Car si Muhammad Usman a reconnu avoir pris la route de l’Europe avec la mission assigné par l’Etat islamique de venir y commettre "une mission", cette mission n’était alors pas clairement définie. “Et c’est ce qui nous dérange avec cette thèse lancinante d’un lien indivisible avec les attentats du 13 novembre : comment peut-on le dire indissociable d'un événement qui s'est planifié à un moment où il était certain qu'il n'en ferait pas partie?"  Car Muhammad Usman, tout comme Adel Haddadi, a été arrêté sur la route des migrants et donc freiné dans sa progression vers l’Europe.

"Il ne fait pas partie de l'équation"

"Au moment où la date du 13 novembre est retenue, au moment où les cibles sont définies, Muhammad Usman est en pleine mer Egée et il n'y a aucune chance qu'il soit à Paris le 13 novembre. En réalité, il ne fait pas partie de l'équation." Et de poursuivre, en opposition avec les réquisitions du ministère public, “ce qu'on entend c'est : Muhammad Usman aurait du se faire exploser s'il n'avait pas été arrêté. Ici on ne prédit pas l'avenir, on refait le passé si, si , si , si…" "En quelque sorte , plaide Me Huylebrouck, Paris est mis en bouteille dans une boule de cristal." Ou, dans sa version belge et en hommage à Jacques Brel : "Il est faux de croire qu'il y avait une attente de Muhammad Usman à Bruxelles. A Bruxelles, on attend pas Muhammad Usman comme on attend vainement Madeleine pour prendre le tram 33 et manger des frites chez Eugène ".

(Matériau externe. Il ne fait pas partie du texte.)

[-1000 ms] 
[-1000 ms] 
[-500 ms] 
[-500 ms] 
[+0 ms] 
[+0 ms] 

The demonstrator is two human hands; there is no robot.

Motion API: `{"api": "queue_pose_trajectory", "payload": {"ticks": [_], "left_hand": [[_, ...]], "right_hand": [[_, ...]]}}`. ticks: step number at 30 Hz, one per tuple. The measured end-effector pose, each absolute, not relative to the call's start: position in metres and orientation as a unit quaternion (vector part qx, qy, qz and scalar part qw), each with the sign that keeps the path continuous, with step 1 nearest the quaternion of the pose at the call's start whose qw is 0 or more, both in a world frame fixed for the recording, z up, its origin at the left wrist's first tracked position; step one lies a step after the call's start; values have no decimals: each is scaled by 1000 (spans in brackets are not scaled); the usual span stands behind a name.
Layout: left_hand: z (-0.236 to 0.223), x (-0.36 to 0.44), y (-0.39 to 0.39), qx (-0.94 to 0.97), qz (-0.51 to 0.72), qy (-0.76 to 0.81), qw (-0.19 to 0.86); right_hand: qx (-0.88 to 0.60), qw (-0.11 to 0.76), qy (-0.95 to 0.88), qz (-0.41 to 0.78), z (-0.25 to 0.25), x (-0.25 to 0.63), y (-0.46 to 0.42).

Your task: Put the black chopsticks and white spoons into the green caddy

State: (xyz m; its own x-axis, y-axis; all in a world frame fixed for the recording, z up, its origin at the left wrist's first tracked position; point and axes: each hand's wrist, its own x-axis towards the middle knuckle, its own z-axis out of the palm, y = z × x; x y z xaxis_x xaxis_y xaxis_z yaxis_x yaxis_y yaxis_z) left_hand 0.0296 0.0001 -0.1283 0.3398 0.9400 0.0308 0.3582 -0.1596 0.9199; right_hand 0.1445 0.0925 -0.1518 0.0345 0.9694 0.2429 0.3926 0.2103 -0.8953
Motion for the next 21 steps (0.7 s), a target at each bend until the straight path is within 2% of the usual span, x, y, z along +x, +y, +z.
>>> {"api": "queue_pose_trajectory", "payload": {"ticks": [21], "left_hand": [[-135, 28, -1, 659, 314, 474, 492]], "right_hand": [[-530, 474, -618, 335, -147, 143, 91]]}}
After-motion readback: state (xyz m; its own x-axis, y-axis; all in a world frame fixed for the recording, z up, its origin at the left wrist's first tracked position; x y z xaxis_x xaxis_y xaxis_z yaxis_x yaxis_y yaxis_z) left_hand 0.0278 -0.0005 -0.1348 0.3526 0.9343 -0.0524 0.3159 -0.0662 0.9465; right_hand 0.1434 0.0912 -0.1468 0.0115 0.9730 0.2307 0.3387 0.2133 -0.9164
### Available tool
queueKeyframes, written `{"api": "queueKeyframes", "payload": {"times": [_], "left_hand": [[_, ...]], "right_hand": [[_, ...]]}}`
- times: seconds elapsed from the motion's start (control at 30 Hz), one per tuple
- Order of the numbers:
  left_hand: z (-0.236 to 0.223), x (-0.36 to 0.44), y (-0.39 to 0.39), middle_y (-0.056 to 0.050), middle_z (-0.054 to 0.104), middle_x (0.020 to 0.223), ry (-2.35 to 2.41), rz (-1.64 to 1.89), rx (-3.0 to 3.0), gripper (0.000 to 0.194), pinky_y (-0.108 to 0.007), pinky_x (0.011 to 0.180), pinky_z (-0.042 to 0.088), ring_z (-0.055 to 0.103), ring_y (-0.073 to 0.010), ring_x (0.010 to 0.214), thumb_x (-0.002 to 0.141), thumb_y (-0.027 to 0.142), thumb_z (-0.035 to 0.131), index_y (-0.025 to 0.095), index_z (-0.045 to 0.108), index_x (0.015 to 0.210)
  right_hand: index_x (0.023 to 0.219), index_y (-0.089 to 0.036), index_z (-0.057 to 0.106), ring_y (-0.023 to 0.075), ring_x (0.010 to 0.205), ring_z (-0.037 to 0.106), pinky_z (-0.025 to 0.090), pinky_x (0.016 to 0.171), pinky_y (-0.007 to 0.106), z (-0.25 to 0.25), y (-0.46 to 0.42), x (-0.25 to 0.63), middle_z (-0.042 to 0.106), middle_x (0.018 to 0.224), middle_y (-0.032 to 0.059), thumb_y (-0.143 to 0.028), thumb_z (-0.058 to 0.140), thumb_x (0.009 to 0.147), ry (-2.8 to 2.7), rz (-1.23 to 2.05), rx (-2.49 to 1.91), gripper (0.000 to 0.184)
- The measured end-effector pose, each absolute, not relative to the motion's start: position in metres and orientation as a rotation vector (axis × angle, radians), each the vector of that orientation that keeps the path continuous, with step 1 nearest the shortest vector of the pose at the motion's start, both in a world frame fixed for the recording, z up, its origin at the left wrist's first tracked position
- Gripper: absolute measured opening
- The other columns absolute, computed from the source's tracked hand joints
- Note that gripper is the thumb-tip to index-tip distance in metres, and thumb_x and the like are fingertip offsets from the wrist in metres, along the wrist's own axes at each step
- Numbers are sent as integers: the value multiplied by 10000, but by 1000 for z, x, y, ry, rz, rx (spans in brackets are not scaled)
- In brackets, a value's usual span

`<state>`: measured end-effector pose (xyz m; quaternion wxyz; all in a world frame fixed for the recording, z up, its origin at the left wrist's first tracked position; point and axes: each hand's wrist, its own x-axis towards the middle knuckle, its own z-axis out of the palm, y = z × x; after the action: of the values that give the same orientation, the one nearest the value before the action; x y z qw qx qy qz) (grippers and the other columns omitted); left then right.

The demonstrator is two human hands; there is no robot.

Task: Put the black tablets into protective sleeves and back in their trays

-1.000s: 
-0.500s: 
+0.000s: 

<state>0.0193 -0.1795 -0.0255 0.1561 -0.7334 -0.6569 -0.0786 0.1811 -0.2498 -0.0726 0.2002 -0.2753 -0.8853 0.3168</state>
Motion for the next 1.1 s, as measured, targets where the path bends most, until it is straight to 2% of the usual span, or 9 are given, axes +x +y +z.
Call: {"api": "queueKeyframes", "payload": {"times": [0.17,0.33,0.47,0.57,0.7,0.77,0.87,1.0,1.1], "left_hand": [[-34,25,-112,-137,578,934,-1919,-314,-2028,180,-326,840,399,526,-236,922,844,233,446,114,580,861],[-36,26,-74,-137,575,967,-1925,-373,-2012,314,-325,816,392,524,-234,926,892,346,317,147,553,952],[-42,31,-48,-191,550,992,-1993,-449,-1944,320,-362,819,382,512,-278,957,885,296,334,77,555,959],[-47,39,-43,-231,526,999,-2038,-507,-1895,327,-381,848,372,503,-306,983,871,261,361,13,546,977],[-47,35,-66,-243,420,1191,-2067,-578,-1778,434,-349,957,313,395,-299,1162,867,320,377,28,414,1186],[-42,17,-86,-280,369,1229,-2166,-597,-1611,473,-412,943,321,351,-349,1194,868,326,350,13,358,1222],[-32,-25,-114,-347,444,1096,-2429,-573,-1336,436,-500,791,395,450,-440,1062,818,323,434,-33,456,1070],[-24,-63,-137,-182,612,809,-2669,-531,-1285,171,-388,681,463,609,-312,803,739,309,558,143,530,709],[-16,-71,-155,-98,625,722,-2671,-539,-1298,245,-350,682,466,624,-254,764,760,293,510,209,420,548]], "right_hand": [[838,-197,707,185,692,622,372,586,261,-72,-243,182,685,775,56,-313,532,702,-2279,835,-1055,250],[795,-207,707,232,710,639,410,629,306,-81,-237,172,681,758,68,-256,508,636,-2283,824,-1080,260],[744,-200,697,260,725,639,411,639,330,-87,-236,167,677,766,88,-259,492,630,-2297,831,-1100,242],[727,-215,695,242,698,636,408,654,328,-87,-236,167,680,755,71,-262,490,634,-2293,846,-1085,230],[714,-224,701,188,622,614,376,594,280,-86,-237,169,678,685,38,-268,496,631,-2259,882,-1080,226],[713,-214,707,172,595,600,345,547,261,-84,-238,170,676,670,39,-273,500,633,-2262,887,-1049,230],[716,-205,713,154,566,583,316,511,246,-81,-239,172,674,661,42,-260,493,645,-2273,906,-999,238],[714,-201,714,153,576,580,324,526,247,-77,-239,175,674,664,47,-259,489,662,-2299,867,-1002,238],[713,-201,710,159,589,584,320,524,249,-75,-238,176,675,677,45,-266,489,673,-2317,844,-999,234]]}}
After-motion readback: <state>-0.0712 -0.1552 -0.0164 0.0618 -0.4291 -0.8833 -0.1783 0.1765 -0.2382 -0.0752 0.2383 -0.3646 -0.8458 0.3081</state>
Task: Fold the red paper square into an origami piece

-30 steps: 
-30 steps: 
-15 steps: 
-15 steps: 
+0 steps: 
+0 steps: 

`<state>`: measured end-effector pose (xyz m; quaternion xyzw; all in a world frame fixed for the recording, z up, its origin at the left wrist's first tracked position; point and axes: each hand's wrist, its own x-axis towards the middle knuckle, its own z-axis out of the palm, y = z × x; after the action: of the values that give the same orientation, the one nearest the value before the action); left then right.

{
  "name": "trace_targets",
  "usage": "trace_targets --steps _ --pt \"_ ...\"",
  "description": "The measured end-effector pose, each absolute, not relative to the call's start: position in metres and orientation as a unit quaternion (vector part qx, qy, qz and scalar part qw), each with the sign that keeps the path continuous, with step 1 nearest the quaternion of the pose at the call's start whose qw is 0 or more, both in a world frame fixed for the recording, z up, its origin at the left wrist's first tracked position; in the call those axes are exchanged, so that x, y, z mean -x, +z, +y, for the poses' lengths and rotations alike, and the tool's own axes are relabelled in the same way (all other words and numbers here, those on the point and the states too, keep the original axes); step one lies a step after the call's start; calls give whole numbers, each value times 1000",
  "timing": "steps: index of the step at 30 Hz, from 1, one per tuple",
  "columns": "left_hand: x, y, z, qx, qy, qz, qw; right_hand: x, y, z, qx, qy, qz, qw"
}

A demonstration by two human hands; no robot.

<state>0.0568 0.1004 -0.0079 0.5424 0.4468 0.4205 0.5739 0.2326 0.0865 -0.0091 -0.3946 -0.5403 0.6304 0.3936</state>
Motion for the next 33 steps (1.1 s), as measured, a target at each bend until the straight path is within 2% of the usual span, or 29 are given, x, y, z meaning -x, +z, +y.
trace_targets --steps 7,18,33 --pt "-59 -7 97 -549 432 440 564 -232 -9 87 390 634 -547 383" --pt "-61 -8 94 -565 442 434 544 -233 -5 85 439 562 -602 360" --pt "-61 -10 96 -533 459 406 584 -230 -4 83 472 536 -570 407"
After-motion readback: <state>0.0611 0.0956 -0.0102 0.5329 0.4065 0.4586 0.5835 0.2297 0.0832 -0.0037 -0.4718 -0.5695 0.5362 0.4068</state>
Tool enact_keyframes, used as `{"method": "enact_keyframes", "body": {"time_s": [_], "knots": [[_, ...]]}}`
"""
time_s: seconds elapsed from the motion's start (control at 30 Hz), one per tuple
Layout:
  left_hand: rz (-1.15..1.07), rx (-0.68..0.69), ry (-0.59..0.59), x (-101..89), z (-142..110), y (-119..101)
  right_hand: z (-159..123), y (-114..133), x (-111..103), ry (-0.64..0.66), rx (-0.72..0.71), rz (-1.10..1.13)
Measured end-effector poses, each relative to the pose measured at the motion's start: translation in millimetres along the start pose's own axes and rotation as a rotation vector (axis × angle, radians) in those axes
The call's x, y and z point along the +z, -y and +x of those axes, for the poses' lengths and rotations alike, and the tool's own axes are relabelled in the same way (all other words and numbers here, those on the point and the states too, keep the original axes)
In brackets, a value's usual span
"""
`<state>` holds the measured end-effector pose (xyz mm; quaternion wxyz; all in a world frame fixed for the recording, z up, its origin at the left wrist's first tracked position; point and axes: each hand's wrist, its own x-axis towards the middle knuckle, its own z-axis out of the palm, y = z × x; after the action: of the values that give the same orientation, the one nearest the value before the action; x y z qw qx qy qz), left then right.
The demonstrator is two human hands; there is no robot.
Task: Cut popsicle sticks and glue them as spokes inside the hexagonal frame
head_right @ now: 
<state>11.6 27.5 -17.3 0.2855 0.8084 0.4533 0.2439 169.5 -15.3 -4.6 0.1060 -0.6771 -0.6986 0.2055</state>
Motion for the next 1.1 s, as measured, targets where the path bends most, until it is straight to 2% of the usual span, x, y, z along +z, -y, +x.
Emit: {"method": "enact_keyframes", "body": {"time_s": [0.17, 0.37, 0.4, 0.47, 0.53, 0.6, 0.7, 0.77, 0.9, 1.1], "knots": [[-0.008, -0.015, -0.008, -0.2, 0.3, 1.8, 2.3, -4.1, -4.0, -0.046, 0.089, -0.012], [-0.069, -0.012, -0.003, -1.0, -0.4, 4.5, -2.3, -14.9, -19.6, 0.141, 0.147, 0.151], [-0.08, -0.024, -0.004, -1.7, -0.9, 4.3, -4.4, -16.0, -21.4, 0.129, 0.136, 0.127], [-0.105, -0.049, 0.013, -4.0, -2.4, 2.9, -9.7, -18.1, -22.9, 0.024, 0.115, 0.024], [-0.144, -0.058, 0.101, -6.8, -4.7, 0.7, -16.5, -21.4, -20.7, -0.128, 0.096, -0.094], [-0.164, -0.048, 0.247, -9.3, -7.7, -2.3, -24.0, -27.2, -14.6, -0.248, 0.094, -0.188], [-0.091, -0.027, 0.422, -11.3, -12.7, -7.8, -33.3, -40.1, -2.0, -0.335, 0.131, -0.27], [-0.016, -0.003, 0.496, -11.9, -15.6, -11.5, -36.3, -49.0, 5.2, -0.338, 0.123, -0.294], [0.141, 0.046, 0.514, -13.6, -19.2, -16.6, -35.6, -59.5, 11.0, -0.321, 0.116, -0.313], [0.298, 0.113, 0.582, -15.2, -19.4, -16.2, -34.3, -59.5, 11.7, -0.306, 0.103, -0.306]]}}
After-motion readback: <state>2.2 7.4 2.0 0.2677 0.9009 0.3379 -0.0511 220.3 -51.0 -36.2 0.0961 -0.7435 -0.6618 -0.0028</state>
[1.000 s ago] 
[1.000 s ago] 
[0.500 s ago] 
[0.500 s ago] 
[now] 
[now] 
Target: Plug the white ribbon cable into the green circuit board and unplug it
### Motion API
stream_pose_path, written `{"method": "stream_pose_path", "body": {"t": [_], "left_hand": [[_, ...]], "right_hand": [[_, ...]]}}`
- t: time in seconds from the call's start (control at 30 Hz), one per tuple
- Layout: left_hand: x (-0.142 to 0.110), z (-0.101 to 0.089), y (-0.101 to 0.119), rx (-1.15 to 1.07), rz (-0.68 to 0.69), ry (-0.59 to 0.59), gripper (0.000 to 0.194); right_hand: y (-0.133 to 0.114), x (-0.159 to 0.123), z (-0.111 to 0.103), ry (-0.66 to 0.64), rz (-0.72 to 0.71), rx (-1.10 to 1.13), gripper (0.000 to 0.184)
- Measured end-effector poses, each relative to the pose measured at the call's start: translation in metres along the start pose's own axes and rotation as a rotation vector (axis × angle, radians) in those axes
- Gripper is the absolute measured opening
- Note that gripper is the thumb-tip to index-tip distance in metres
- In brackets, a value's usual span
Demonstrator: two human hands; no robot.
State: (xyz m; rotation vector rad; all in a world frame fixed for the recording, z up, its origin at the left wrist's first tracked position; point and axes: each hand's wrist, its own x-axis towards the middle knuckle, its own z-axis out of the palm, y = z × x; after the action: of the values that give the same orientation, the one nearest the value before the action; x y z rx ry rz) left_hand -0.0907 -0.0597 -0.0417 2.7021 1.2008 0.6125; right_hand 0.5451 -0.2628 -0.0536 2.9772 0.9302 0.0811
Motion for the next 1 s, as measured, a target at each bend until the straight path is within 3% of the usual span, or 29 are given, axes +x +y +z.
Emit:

Paris et Bruxelles dont Muhammad Usman n’aura jamais rien vu. Sauf l’Arc de Triomphe, un matin de ce procès, alors qu’il partait se faire soigner un oeil malade et que le fourgon de l’administration pénitentiaire tombé en panne, il a fallu le transférer dans un autre véhicule, plaide enfin Me Merabi Murgulia. Le temps de ce transfert, il a donc aperçu "un grand arc. Et j’espère, poursuit l’avocat, qu’il retiendra de la France qu’elle a un grand arc et une grande justice".

L'aide à l'identification de djihadistes importants

Adel Haddadi, ensuite. Pour lui aussi, l’enjeu n’est pas sa culpabilité, qu’il reconnaît. Mais cette peine maximale requise contre lui par le parquet national antiterroriste. Exempte de toute nuance et individualisation, selon ses avocats. Car oui, “Adel Haddadi vous dit qu'il est parti d'Algérie en février 2015, qu'il a rejoint la zone irako-syrienne, qu'il a accepté la mission d'aller commettre un attentat en France, qu'il a utilisé un faux passeport et qu'il a pu aller jusqu'en Autriche”, déclare d’emblée Me Simon Clémenceau. "Mais la réalité dans ce dossier c'est qu'Adel Haddadi a éclairé les investigations." En s’expliquant sur ce qui le concerne, tout d’abord. Mais en permettant aussi l’identification de djihadistes importants dans le dossier des attentats du 13 novembre. "Vous ne pouvez pas passer sous silence le fait qu'Adel Haddadi a contribué à l'identification du cerveau des attentats. Sa capacité à coopérer, à s’amender, cela change quelque chose."

Et sa consœur, Me Léa Dordilly, d’insister à son tour : "L'aveu, le désaveu, les regrets, la honte, le renoncement devraient être vus comme des petits pas. Vous devez considérer qu'en avouant, en dénonçant, en avouant sa honte, Adel Haddadi s'est affranchi de cet obstacle infranchissable qu'est l'engagement idéologique."

Lui, Adel Haddadi, dont elle rappelle le parcours en Algérie, la pauvreté familiale, les 40 mètres carrés d’appartement partagés à dix. Adel Haddadi dont elle plaide aussi, expérience de Stanley Milgram à l’appui, “ le ressort de l'agir chez Adel Haddadi c'est une faiblesse de caractère, pas une détermination sans faille ”. Et peut-être, poursuit-elle, “ qu'il faut accepter qu'Adel Haddadi ne soit pas à la hauteur des crimes que vous jugez et qu'il n'a pas non plus été à la hauteur de la mission qui lui a été confiée. Cette mission, il a d'ailleurs été aussi incapable de la refuser que de la remplir." Adel Haddi pour lequel elle conclut encore : "Dire le droit et la justice c'est pas seulement punir. Ce n'est pas vrai. C'est nuancer, moduler, adapter. C'est soupeser la peine. ” Une peine qu’elle espère inférieure à la peine maximale.